UND Today

University of North Dakota’s Official News Source

Monumental task

UND professor’s new project brings America’s bronzed history to life across the West

Cynthia Prescott
UND Associate History Professor Cynthia Prescott spent years creating walking tours and gathering information about pioneer monuments. She’s now sharing her work via an app, web site and a forthcoming book. (Above) She stands alongside a a bust of former UND President George Starcher, sculpted by Arvard Fairbanks, a well-known artist who once served as a visiting professor at UND. His pieces dot the UND campus, U.S. Capitol and the American West. Photo by Tyler Ingham/ UND Today.

Have you ever walked or driven by a historical statue and wanted to know more about it?

There’s an app for that.

Cynthia Prescott has spent years creating walking tours and gathering information about pioneer monuments, and she shares her work via an app, web site and a forthcoming book.

“My goal is to take the research on each statue and make it available to people locally and on vacation,” said the associate professor of history at UND.

Prescott uses Clio, a mobile app which offers historical and cultural information that’s customized by location with walking and driving tours. Her students have also added entries from Grand Forks and their hometowns.

Her web site contains information on 200 statues, an interactive map and timeline, and more.

Prescott’s research reveals the continued relevance of the humanities, noted Debbie Storrs, dean of the College of Arts & Sciences. This relevance led to a competitive public engagement seed grant from the Whiting Foundation to continue her work. Prescott’s latest book, Pioneer Mother Monuments: Construction Cultural Memory, is set for release next spring.

Even though it will be published by an academic press, Prescott said she hopes the book is also of interest to the general public.

“When local museums talk about history, they should be informed by the latest research,” she said. “And scholarly research should be accessible to the community.

“As historians, we talk to each other and write books for each other,” Prescott continued. “Many people in the community are interested in history, and scholars often have a narrow field of research. I like to see opportunities to bring the two together.”

Sharing stories

Prescott teaches courses in American women and gender, the American West, and the United States since 1877, among others.

She said she has always been fascinated by people’s stories. As a child, she loved the Little House on the Prairie books and played the Oregon Trail video game.

“I still remember what we read in school about people living on the frontier,” Prescott said. “I was a suburban girl in Ohio, and interested in the people who migrated from Ohio to Oregon on the Oregon Trail.”

In graduate school, Prescott was particularly interested in stories of women in the 1800s. The challenge, she said, was finding sources.

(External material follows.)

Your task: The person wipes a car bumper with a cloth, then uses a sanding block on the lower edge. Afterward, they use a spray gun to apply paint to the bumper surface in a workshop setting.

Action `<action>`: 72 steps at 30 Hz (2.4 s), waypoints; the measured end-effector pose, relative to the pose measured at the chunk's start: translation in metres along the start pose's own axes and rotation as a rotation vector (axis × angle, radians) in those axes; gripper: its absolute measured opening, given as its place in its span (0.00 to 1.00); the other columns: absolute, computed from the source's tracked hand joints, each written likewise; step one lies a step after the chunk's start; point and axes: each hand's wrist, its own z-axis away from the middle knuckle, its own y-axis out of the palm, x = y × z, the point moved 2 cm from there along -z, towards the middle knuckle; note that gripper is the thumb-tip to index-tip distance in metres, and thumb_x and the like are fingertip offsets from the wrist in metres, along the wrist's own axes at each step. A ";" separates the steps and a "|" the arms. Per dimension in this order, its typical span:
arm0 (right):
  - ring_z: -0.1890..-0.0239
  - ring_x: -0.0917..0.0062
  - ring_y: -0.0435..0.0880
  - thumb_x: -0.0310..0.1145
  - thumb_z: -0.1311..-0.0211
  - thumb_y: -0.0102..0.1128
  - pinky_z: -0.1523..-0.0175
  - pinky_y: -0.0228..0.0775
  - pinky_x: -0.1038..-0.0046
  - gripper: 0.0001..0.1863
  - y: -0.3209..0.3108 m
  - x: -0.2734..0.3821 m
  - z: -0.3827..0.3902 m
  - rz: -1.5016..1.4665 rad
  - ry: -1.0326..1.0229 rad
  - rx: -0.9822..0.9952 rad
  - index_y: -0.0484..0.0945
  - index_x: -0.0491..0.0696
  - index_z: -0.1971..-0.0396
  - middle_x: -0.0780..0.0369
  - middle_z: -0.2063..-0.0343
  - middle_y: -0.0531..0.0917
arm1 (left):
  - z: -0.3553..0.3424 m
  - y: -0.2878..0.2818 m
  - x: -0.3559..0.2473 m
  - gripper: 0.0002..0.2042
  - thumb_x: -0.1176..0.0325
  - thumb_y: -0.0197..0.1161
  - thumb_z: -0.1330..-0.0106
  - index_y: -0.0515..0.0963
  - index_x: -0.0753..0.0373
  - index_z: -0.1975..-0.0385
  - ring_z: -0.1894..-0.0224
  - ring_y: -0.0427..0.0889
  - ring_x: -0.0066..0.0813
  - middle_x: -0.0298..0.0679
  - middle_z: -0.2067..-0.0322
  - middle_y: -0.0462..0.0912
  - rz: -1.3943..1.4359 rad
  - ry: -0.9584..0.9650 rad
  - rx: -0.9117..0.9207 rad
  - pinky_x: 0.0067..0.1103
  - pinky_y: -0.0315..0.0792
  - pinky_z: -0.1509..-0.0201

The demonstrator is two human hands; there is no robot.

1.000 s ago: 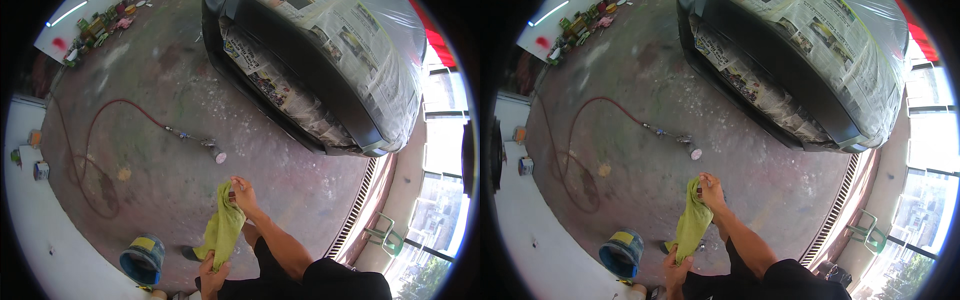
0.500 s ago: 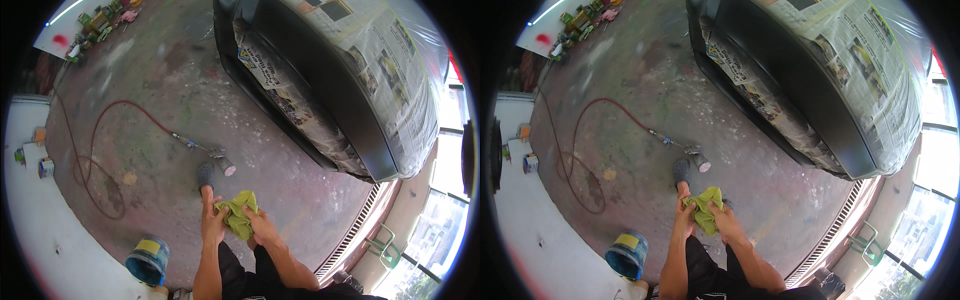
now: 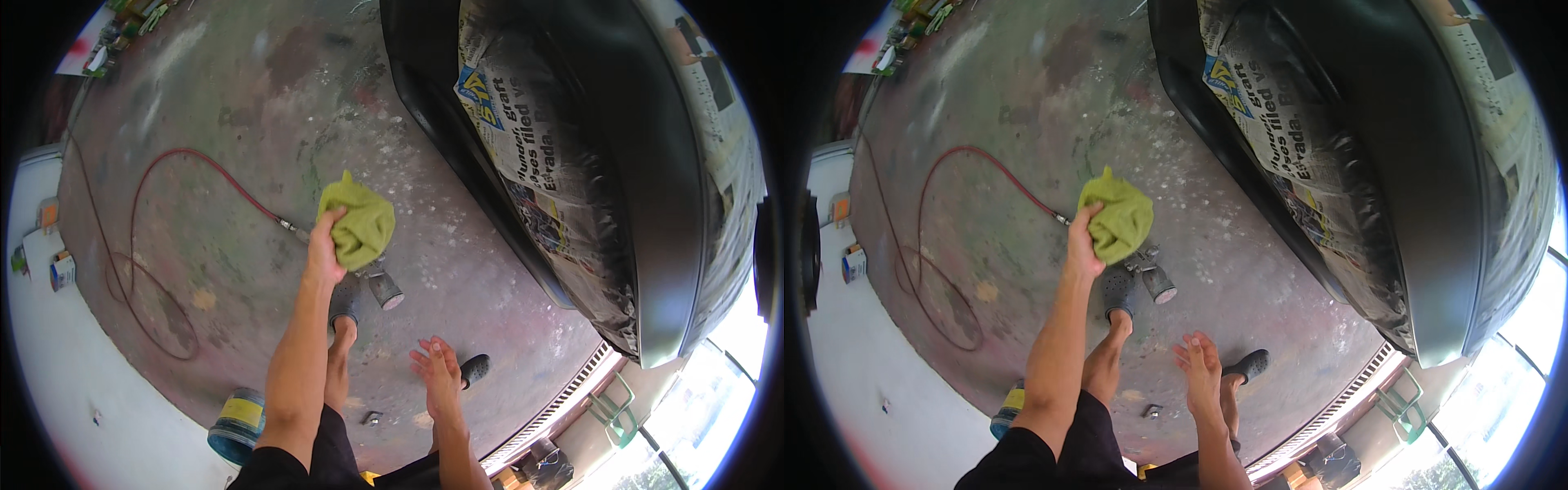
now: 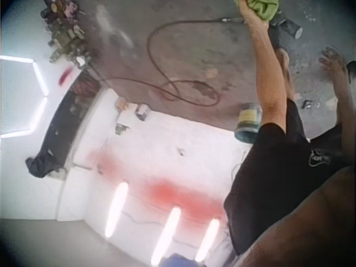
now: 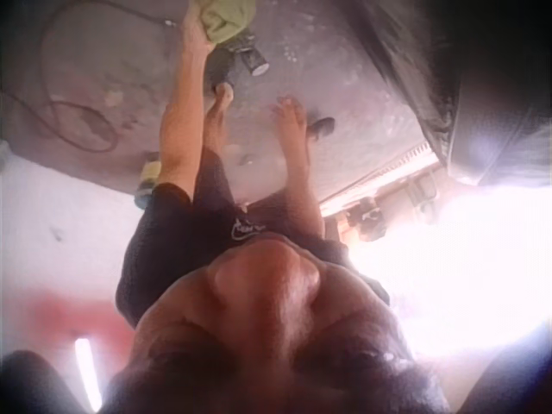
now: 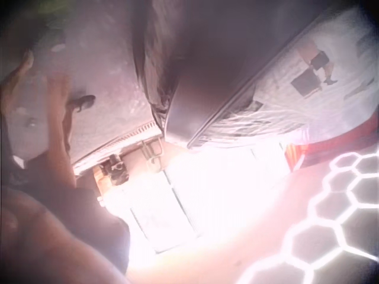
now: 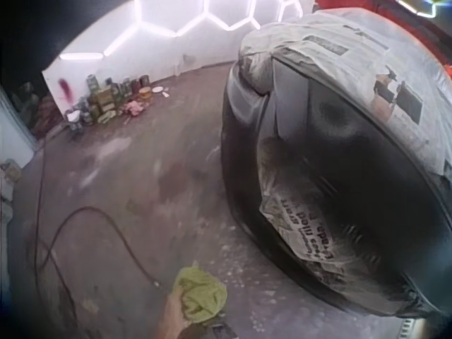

“Women’s stories often weren’t preserved,” she said. “But the people who traveled on the Oregon Trail kept and preserved diaries.” There are more than 700 Overland Trail diaries, but so much scholarly research had been done on them that she wanted to find another research avenue.

“I wanted to know what happened when people got to Oregon,” Prescott said. So she started looking at statues, clothing and quilts as another way to learn about women’s lives in the 19th century.

Pioneer family close up
The Pioneer Family monument at the North Dakota State Capitol was sculpted by Fairbanks and dedicated in 1947. The bronze figures represent a pioneer family and the “Spirit of the West,” with the wagon wheel signifying progress. Photo from pioneermonuments.net.

Remembering frontier

That led to the pioneer monument project.

Many pioneer monuments were erected in the 1920s and 1930s, said Prescott, and the iconic statue of a woman in a long dress and sunbonnet is ubiquitous across the northern plains.

“She was often carrying a baby with her son by her side, armed with a Bible or a rifle,” said Prescott. “The Bible was a symbol of bringing European civilization to the ‘Wild West.’”

Prescott is especially interested in how the statues depict women.

“It’s not an accident that statues of women in sunbonnets and long dresses were erected in the 1920s during the Flapper era,” said Prescott. “The statues were often more about promoting the goals of future society than ‘doing good history.’ They enshrine certain notions and values of proper womanhood. The gender norms of the time were a motivating factor.”

And as times change, said Prescott, so has the way some statues are perceived. She recalls the rash of debate about Confederate monuments and racial implications that took place in the last couple of years.

“Scholars have been talking about that for the last 15-20 years,” she said. “When statues were put up, they meant certain things. Today, people often don’t know that. The Confederate debate helped us realize that monuments mean different things to different people.”

Prescott will give the first in a series of public lectures and walking tours this summer, beginning at the San Francisco Library. Next summer, Bismarck, Portland, Ore., and Denver are on her itinerary. The travel is supported by the UND College of Arts & Sciences Fine Arts & Humanities Scholarship Initiative.

“Prescott’s work was selected for college funding because of its relevance and importance in understanding the human condition,” said Storrs.

Prescott hopes that her work will help bridge the interests of the academic community and the general public.

“I love finding out what people really thought about the statues,” she said. “And I love learning how people lived and sharing those stories.”